[Dataset items]
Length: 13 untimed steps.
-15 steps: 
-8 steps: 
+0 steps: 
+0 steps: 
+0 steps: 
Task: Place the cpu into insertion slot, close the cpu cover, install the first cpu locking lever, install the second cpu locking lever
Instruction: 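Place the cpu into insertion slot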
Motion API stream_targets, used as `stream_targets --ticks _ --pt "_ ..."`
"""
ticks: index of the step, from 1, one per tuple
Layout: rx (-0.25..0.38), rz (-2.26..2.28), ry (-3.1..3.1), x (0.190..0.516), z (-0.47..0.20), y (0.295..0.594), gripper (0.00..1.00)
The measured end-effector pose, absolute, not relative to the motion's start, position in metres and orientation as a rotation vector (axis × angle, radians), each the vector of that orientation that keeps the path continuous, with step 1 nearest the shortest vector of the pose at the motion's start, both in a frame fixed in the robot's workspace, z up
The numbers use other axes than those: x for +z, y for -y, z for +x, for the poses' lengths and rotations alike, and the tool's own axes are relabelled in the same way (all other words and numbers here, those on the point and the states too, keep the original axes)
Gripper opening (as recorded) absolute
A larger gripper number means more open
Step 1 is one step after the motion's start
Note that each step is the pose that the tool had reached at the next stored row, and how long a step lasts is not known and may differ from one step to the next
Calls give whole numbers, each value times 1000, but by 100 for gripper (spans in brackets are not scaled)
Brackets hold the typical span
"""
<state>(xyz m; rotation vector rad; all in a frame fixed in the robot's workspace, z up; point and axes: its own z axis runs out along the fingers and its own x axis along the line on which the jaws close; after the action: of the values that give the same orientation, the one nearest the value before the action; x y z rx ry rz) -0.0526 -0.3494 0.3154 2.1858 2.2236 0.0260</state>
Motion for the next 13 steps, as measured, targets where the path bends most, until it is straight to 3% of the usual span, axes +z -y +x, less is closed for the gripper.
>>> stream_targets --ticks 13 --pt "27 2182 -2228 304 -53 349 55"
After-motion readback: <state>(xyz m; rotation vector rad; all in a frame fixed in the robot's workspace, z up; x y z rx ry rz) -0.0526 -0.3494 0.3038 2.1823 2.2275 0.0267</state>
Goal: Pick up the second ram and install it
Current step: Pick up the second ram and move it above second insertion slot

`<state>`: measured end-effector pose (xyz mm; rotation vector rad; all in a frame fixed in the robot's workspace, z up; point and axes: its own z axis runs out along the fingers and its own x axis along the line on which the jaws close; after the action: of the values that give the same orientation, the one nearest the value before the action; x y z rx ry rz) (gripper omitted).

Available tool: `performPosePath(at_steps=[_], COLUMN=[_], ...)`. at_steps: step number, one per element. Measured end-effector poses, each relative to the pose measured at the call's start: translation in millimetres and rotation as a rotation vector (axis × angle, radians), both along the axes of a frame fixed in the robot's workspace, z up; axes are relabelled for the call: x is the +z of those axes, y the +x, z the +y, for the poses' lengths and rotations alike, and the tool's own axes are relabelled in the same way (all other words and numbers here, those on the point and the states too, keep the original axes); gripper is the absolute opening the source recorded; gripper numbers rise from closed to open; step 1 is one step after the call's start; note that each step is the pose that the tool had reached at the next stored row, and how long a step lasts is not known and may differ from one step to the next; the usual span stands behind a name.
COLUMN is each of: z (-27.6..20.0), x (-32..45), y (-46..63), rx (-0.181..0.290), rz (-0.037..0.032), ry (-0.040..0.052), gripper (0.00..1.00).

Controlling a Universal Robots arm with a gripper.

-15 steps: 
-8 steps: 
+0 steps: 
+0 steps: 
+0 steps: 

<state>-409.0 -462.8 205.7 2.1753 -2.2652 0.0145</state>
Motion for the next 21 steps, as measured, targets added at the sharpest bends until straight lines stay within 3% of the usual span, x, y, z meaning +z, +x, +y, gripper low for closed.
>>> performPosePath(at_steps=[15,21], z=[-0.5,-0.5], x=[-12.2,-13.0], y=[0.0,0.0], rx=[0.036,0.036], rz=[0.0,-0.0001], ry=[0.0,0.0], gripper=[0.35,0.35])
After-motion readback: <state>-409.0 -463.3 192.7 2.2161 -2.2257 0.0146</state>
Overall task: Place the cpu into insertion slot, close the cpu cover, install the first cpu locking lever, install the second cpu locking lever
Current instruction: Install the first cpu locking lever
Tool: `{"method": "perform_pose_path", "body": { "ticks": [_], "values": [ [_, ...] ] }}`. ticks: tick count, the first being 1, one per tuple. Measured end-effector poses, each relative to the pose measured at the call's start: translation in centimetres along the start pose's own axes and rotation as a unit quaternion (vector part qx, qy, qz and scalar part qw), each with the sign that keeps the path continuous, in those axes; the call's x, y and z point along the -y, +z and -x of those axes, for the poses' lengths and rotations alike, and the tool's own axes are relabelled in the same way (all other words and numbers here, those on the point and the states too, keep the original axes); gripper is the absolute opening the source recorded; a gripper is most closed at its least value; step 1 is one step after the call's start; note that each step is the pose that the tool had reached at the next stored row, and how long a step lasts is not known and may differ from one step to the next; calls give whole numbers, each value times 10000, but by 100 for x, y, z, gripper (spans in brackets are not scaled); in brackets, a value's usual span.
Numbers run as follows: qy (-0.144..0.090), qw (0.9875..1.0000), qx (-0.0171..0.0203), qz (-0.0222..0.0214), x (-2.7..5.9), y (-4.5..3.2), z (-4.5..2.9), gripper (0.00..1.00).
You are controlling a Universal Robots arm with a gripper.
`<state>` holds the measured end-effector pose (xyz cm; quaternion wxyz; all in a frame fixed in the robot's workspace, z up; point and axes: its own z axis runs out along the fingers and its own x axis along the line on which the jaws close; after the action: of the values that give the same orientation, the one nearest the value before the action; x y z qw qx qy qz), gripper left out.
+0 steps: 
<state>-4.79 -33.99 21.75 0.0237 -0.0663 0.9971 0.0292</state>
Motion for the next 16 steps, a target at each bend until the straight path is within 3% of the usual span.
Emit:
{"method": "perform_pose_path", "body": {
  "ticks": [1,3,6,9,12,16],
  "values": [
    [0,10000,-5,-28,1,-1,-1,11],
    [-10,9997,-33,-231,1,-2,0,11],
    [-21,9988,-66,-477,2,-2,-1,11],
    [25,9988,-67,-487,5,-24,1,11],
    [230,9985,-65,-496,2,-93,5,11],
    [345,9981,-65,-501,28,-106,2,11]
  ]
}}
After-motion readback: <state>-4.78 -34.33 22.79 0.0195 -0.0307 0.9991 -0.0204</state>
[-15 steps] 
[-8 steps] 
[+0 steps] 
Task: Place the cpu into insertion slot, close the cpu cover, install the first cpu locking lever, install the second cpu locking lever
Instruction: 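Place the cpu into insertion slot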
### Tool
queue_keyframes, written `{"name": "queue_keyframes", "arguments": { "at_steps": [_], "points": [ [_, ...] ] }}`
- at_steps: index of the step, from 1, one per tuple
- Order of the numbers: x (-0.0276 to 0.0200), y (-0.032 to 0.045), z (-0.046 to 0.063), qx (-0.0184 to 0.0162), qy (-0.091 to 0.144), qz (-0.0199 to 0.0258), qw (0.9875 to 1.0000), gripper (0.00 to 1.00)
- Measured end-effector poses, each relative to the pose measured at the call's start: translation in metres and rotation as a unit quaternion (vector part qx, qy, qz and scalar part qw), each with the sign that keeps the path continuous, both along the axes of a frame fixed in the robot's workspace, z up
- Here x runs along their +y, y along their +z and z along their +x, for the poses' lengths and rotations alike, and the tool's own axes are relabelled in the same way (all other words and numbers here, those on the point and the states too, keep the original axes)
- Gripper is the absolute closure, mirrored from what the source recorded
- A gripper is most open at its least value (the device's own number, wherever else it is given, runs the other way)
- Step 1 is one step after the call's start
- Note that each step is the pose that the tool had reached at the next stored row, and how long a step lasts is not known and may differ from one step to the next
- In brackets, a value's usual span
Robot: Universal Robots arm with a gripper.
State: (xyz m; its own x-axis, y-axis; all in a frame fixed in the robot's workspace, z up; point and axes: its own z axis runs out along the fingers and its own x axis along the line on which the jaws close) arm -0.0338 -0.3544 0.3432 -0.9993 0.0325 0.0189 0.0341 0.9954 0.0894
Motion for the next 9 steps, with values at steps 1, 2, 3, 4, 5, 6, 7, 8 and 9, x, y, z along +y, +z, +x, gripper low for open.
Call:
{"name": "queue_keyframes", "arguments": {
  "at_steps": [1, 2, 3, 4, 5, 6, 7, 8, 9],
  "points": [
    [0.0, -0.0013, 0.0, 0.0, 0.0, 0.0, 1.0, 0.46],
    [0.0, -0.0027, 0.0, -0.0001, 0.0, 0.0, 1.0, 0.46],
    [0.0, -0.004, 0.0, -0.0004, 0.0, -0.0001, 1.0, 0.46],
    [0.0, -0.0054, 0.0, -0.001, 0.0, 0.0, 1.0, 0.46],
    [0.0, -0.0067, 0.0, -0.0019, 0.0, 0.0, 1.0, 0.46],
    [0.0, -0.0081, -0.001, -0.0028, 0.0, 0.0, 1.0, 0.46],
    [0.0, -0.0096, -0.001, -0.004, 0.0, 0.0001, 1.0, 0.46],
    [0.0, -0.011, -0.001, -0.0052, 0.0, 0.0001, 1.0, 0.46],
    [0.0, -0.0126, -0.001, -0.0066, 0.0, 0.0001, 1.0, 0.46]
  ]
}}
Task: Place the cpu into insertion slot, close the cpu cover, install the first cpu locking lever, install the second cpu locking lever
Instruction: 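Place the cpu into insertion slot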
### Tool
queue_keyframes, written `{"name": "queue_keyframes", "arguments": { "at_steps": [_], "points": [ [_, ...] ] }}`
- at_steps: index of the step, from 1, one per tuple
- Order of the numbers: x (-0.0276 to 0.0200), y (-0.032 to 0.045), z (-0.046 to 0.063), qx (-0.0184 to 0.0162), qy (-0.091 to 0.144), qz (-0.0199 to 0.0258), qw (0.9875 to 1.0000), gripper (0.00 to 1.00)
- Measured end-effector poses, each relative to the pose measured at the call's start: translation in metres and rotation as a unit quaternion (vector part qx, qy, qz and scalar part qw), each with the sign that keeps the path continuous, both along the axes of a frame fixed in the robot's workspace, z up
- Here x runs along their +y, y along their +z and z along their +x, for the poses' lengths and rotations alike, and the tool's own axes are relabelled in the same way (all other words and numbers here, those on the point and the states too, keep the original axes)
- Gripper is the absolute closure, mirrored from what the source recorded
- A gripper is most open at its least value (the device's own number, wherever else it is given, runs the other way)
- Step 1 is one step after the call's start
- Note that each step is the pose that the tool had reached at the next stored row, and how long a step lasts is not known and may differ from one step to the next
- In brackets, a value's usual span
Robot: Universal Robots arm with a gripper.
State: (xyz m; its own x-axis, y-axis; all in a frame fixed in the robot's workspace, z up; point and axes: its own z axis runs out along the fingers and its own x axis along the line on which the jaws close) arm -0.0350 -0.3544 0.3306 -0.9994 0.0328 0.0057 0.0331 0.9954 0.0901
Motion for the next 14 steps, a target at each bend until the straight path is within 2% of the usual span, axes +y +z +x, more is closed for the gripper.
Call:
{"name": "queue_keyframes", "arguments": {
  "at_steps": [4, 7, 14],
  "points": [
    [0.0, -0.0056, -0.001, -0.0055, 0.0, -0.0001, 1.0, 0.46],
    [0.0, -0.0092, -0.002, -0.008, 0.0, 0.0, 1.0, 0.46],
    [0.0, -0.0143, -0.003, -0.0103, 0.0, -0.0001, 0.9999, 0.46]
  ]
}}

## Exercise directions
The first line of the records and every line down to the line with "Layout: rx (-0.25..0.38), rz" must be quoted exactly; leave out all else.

## Your response
Length: 13 untimed steps.
-15 steps: 
-8 steps: 
+0 steps: 
+0 steps: 
+0 steps: 
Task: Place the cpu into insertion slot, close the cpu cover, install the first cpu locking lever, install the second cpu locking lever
Instruction: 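Place the cpu into insertion slot
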Motion API stream_targets, used as `stream_targets --ticks _ --pt "_ ..."`
"""
ticks: index of the step, from 1, one per tuple
Layout: rx (-0.25..0.38), rz (-2.26..2.28), ry (-3.1..3.1), x (0.190..0.516), z (-0.47..0.20), y (0.295..0.594), gripper (0.00..1.00)

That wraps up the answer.